# Error Propagation

While the errors in single floating-point numbers are very small, even simple calculations on them can contain pitfalls that increase the error in the result way beyond just having the individual errors “add up”.

In general:

• Multiplication and division are “safe” operations
• Addition and subtraction are dangerous:
• When numbers of different magnitudes are involved, digits of the smaller-magnitude number are lost. As an extreme example, if you have a single-precision floating point value of 100,000,000 and add 1 to it, the value will not change - even if you do it 100,000,000 times, because the result gets rounded back to 100,000,000 every single time.
• When numbers very close to each other are subtracted, the result’s less significant digits consist mostly of rounding errors - the more the closer the original numbers were. As an extreme example, in a single-precision calculation of the form `100,000,000 * (f1() - f2()) + 0,0001` where `f1()` and `f2()` are different functions that should return the same value, rounding errors will likely cause `f1() - f2()` to be (incorrectly) non-zero. Magnified by multiplication with a large value, the final result could be many orders of magnitude bigger than the `0,0001` value it should have.
• Thus, the losses of precision can be inevitable and benign (when the lost digits also insignificant for the final result) or catastrophic (when the loss is magnified and distorts the result strongly).
• The more calculations are done (especially when they form an iterative algorithm) the more important it is to consider this kind of problem.
• A method of calculation can be stable (meaning that it tends to reduce rounding errors) or unstable (meaning that rounding errors are magnified).
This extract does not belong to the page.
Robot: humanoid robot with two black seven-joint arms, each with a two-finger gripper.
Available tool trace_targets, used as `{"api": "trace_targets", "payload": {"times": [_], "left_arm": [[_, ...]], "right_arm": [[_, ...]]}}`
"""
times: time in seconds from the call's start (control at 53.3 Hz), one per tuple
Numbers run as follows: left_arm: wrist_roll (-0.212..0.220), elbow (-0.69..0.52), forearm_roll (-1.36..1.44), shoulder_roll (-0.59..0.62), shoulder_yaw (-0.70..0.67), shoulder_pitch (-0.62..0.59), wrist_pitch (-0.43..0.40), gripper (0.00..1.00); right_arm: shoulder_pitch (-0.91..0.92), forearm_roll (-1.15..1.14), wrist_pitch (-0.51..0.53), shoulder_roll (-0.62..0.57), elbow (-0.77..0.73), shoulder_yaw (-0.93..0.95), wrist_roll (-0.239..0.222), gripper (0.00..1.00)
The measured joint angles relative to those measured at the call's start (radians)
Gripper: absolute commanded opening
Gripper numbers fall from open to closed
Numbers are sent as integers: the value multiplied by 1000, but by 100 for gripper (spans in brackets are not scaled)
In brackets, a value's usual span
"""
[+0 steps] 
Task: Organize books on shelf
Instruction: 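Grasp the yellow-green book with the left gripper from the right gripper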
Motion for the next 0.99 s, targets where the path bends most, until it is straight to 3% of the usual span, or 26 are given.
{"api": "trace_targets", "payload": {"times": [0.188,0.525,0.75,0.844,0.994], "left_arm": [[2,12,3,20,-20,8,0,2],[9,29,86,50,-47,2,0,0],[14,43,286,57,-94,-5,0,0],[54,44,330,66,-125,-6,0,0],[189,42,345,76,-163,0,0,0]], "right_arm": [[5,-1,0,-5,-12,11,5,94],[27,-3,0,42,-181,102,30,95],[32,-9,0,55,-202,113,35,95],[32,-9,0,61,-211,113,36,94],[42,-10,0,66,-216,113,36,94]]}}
Very often, there are both stable and unstable solutions for a problem.

There is an entire sub-field of mathematics (in numerical analysis) devoted to studying the numerical stability of algorithms. For doing complex calculations involving floating-point numbers, it is absolutely necessary to have some understanding of this discipline.

The article What Every Computer Scientist Should Know About Floating-Point Arithmetic gives a detailed introduction, and served as an inspiration for creating this website, mainly due to being a bit too detailed and intimidating to programmers without a scientific background.